Every line of the records that holds the word "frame" should be copied.
◇ ◇ ◇ ◇ ◇
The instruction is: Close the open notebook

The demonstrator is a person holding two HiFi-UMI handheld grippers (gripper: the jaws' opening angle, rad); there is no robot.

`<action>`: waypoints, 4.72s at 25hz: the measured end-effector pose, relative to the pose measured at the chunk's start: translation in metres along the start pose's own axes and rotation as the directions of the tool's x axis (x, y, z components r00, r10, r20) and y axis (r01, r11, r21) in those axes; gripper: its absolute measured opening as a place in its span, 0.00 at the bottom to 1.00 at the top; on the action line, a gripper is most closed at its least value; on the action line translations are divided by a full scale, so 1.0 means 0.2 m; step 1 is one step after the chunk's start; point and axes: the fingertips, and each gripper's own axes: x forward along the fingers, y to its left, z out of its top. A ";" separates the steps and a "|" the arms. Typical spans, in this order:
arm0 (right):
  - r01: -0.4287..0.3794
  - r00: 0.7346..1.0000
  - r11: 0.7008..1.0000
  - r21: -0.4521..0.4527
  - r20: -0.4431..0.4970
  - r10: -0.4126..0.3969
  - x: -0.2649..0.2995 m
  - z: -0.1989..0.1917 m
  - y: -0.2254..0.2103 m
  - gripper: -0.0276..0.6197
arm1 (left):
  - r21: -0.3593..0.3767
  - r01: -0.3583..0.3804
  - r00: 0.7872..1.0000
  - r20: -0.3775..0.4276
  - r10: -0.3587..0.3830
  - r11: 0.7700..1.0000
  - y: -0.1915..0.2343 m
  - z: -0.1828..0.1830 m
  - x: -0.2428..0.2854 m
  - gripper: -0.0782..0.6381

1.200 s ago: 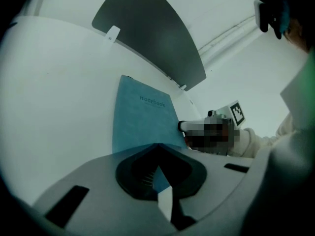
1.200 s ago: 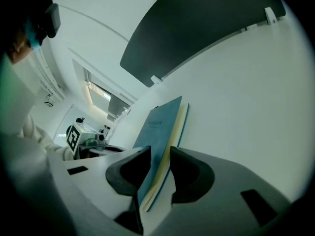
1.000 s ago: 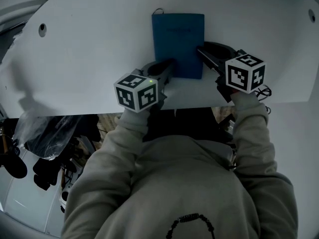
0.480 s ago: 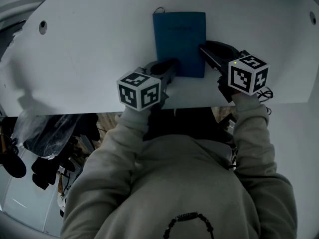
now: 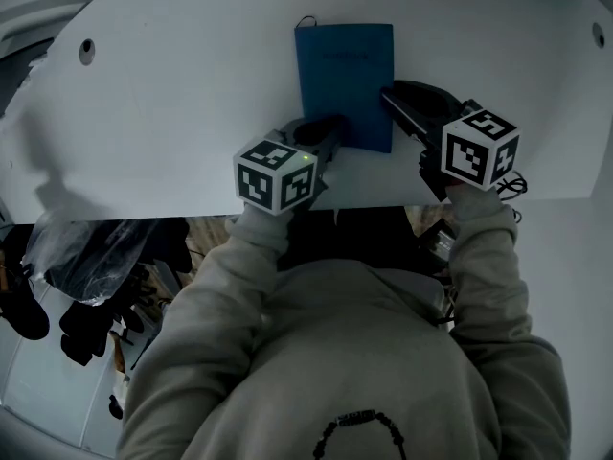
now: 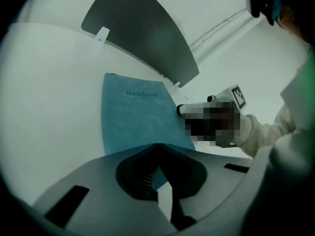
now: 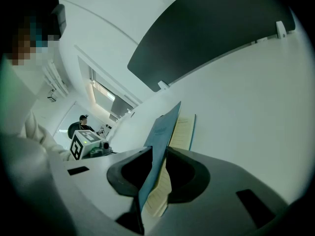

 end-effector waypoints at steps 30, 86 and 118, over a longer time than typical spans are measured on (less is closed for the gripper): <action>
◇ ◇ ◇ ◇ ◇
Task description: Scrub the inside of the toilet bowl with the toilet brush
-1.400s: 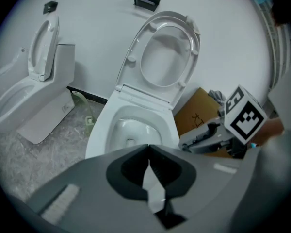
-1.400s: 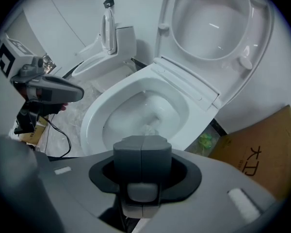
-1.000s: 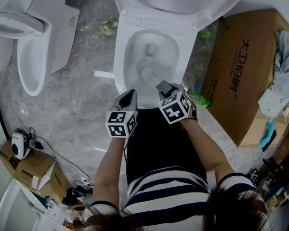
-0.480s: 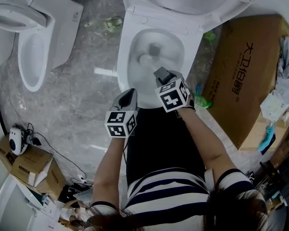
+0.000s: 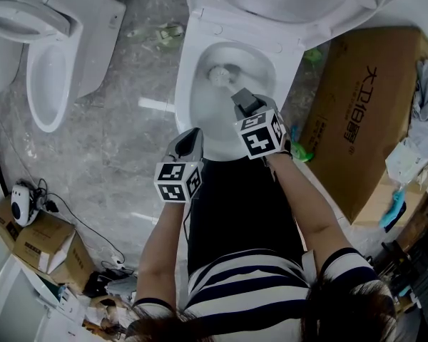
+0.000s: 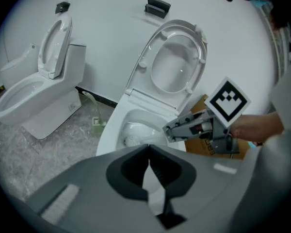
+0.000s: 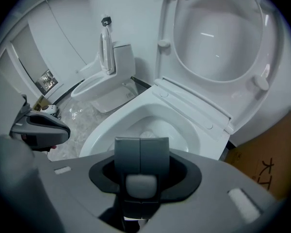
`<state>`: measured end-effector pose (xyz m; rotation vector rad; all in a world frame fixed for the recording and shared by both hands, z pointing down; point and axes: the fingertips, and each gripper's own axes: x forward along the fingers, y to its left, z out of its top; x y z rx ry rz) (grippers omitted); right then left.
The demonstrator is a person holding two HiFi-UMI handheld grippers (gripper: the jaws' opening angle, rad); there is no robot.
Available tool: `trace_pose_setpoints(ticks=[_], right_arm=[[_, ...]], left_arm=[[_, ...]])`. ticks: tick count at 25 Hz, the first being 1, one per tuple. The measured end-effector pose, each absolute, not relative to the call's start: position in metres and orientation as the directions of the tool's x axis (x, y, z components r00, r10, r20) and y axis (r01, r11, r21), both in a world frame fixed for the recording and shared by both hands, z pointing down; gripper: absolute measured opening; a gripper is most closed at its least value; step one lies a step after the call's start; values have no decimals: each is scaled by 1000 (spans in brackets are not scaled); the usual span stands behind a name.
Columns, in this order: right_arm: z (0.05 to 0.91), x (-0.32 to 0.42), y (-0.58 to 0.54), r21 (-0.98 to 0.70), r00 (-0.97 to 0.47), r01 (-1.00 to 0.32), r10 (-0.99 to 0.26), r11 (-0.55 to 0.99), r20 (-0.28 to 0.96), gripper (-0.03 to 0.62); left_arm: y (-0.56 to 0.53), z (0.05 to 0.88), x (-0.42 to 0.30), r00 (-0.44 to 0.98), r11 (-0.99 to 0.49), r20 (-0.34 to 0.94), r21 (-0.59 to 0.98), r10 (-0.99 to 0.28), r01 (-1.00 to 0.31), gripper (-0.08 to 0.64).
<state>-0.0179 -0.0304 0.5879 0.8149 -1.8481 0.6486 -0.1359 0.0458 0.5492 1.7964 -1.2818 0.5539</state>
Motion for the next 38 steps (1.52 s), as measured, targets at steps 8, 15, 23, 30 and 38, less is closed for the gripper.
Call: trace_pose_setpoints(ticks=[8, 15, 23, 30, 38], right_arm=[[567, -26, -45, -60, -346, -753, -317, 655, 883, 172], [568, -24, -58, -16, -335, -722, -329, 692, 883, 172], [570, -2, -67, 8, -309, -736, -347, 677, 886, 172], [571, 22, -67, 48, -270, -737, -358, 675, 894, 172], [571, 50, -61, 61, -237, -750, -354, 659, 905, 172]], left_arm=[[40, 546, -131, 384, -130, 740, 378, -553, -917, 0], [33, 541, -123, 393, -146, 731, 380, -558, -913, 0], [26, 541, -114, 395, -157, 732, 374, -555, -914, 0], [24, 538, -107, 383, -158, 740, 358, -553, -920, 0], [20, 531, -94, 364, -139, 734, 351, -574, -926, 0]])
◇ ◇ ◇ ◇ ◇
## [Solution below]
`<state>`: measured end-effector pose (xyz m; rotation vector rad; all in a world frame fixed for the recording and shared by both hands, z pointing down; point and axes: the fingertips, and each gripper's own axes: x forward along the fingers, y to its left, z out of its top; x y z rx ry rz) (grippers omitted); right then left.
Available tool: `trace_pose_setpoints(ticks=[_], right_arm=[[_, ...]], left_arm=[[_, ...]])`. ticks: tick count at 25 Hz, the first being 1, one per tuple. The measured end-effector pose, each absolute, not relative to the call's start: position in metres and orientation as the directions of the tool's x axis (x, y, z components r00, r10, r20) and y axis (r01, r11, r21), both in a world frame fixed for the recording and shared by both hands, z pointing down; gripper: absolute measured opening; a gripper is most closed at its least value; step one lies a step after the call's start; values have no decimals: each is scaled by 1000 (spans in brackets are not scaled); the usual span stands behind a name.

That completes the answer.